If you are looking for methods to boost your speed to the next level, you may be surprised to learn that there are simple ways to run faster that you can teach yourself today.
Speed is critical in almost any sport. Just gritting your teeth and telling yourself to run faster, however, only gets you so far.
Every athlete is familiar with the frustration of kicking hard only to be overtaken by zippy rivals who accelerate toward the horizon. How do they do it?
Likely, above all, they train harder and smarter. Learning how to run faster isn’t always a genetic talent, but hard work.
Here are 5 ways to run faster:
GO AGAINST GRAVITY: HILL TRAINING
Hill training is widely seen as one of the best ways of building running speed. Zero in on a fairly sheer hill that stretches about 100 meters. Run hard to the summit and then catch your breath. Jog back down. Repeat about four times and work your way toward doing seven repeats.
If you cannot find a hill, hit the gym and hop on a treadmill set at an incline. Whether performed indoors or out, the resistance training boosts the muscles in your glutes, quads, calves and hamstrings.
Besides, hill training toughens your Achilles tendons and hip flexors. Essentially, you get a superb all-round running workout you would struggle to match on the flat. Another advantage is that you should not get bored because adding a bump or two to your regimen spells variety.
Just be prepared to suffer a little because hill running is incredibly tough. Expect a pounding pulse and copious sweat.
TIGHTEN YOUR FORM
Check your form. Assess how you look from head to toe, so you can prevent wasting energy. Ensure you look ahead, not down, which sounds easy and obvious, but so many runners try to bowl along while staring at the tarmac or their shoelaces. Chin up! Keep your shoulders relaxed.
Your arms should be swinging back and forward. Your hands should be just lightly clenched. Assuming you just need to do short sprints in your sport, run on the balls of your feet: lean forward, drive hard.
If you are involved in distance running – beyond 100 or 200 meters, it’s a slightly different story. Distance runners run heel-toe because they need to establish sustained stability. For them, running on the balls of their foot would be killing.
Anyway, always focus on form. “Whether you run to keep fit, compete at the Olympics or participate at any level in a multidirectional ball sport you can always improve your running and sprinting technique,” says the BBC.

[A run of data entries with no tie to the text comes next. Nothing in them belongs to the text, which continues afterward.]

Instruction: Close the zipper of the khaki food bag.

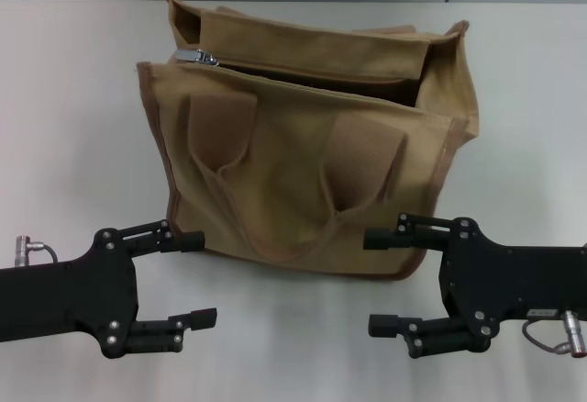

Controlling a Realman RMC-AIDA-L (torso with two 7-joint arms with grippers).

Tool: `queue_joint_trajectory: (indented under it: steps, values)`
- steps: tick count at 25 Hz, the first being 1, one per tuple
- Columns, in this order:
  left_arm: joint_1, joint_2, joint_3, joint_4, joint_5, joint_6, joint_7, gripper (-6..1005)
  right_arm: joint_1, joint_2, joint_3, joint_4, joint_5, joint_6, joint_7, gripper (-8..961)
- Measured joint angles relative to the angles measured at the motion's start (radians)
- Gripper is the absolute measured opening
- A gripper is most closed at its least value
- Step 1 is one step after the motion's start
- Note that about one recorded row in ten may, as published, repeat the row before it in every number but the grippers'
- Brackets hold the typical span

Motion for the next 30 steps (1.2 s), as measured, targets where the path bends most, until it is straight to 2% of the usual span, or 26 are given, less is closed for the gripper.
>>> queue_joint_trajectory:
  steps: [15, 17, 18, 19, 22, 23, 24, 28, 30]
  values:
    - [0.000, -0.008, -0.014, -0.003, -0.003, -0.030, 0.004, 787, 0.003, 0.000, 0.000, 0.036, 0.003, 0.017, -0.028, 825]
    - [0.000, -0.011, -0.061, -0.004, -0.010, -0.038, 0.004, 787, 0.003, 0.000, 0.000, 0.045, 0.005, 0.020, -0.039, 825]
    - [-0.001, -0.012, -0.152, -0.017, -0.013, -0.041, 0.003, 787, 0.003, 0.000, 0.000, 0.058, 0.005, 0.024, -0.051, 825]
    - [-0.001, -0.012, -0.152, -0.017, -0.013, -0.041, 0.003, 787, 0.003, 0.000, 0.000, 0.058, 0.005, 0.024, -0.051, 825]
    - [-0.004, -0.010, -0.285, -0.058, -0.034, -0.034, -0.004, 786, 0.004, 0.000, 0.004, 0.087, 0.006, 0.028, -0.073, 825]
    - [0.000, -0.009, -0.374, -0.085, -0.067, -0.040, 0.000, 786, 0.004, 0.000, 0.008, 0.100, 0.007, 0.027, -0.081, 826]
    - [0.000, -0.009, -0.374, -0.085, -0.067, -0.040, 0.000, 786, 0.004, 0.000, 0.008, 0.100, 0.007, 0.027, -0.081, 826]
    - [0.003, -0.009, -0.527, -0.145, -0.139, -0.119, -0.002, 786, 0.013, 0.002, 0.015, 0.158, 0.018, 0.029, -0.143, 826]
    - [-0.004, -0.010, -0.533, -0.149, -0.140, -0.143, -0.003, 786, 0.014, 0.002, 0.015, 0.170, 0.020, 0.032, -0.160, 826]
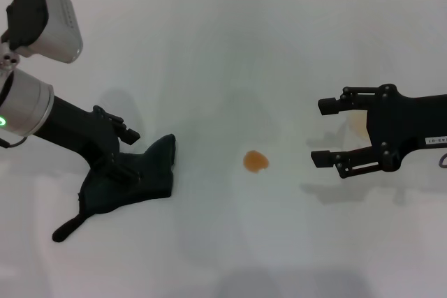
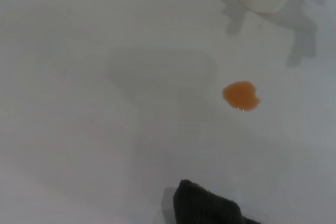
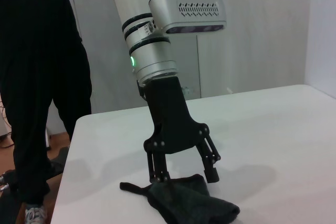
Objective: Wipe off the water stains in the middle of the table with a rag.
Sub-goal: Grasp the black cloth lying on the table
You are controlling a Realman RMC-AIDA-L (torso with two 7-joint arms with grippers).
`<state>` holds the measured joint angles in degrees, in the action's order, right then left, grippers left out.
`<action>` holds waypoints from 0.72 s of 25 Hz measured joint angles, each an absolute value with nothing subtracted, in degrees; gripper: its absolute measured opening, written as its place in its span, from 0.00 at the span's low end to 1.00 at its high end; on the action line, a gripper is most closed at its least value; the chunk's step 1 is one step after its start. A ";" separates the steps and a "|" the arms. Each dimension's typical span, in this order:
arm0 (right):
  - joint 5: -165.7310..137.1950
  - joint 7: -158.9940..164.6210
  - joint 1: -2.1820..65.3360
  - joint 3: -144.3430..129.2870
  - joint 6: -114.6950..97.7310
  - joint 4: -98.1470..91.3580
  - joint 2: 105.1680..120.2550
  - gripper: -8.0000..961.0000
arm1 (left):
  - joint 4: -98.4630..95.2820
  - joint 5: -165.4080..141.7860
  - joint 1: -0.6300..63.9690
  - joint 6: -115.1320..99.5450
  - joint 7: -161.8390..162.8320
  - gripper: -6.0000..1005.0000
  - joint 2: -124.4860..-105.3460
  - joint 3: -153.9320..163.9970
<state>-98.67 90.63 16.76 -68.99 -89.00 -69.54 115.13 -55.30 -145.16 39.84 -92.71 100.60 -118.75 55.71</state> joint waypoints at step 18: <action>-97.85 90.75 16.86 -70.44 -87.66 -68.45 115.14 0.89 | -51.70 -145.12 38.47 -91.05 100.88 0.79 -118.87 55.29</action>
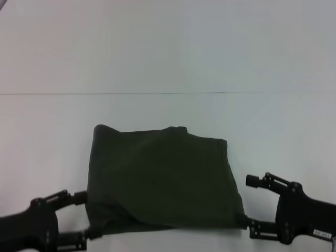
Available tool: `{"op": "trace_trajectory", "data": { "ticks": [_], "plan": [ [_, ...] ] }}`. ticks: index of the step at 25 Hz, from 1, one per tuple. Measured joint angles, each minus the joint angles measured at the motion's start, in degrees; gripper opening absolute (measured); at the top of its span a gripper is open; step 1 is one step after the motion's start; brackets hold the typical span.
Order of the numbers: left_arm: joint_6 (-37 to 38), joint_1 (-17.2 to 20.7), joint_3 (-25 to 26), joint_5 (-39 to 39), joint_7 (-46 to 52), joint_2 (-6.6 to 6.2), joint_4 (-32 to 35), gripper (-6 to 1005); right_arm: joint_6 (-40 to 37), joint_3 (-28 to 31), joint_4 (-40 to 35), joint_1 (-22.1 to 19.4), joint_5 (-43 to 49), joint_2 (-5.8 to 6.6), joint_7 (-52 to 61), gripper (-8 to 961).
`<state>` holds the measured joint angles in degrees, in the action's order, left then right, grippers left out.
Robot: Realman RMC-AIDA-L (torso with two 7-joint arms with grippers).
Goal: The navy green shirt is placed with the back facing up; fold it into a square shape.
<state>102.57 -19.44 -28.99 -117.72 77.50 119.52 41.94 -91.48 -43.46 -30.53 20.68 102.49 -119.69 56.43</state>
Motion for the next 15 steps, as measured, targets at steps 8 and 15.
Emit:
{"op": "trace_trajectory", "data": {
  "ticks": [8,15],
  "plan": [
    [-1.9,5.3,-0.3,-0.9,-12.7,1.94,-3.3,951,-0.7,-0.1,6.0,-3.9,0.1,-0.08,-9.1,947],
    [-3.2,6.1,0.4,-1.1,-12.9,1.68,-4.3,950,-0.4,0.5,7.8,-6.4,0.1,-0.14,-12.6,946]
  ]
}}
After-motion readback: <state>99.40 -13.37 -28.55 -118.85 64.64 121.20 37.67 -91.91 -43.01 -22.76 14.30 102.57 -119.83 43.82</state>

UP THE TEMPO: INCREASE YOUR STEPS PER MINUTE
Running is a simple business. You have to focus on perfecting the basics. No detail matters more than your “cadence.” Besides being slim and coming from high-altitude zones, the world’s briskest runners have another trademark trait.
They complete more steps per minute than their rivals. Calculate it by checking how many steps you take in 20 seconds with either foot. Multiply by three and you have your cadence. Try zipping along at 90 steps per minute.
If, typically, you plod, that pace should be extremely testing. Once you can sustain the magic cadence, you will be on track to curbing ground contact time and achieving your aim of running faster. See how high you can raise your cadence.
Elite runners like Kenyan-born Bernard Lagat – one of the most-decorated American middle-distance runners ever – achieve a cadence of about 200, or higher. Yes, you read that correctly. As they say, success is a numbers game.
The point that you should lose some pounds may also seem basic, but it is worth making because, naturally, your weight makes a massive difference to the pace you achieve. A lighter frame means you have less weight to drag around, meaning faster running times.
Research shows that, on average, runners get two seconds per mile quicker for every pound they shed: a drastic improvement. So, cut down on simple carbs, which are widely reviled by health fanatics.
Specifically, think about eliminating white bread and white rice, which may well make you pile on the pounds. And watch your alcohol consumption. Alcohol can also insidiously cause you to fatten up. Add more fiber-rich foods to your diet. No snacks when you are not hungry.
Aim to lose about a pound a week – and don’t overdo it, or you will start burning the muscle you need to succeed. An added plus of shedding pounds is that you curb stress on your joints, which means less likelihood of the agonizing aches that dog some runners as they age.
KEEP AN EYE ON THE TIME
With even the most basic cell phones featuring a stopwatch app, it has never been easier to check your personal best. Strive to beat your own time. Once you have logged your initial times, keep those as your minimum times, and apply yourself to outdoing them.
As you raise your game, raise your baseline. Having goals to beat gives you focus and a success-fueling sense of achievement, each time you score a little private victory. If resolving to beat your best time sounds psychological, well, running is an intensely mental process.
Partly, you just shave off those seconds through sheer willpower. The fact that you can measure exactly how successful you have done adds to the thrill. Compete with yourself and you just might win a race or find that you are first to the ball more often in whatever pacey sport you play.
Using a heart rate monitor will increase your ability to monitor how well you’re moving in detail, with scientific accuracy.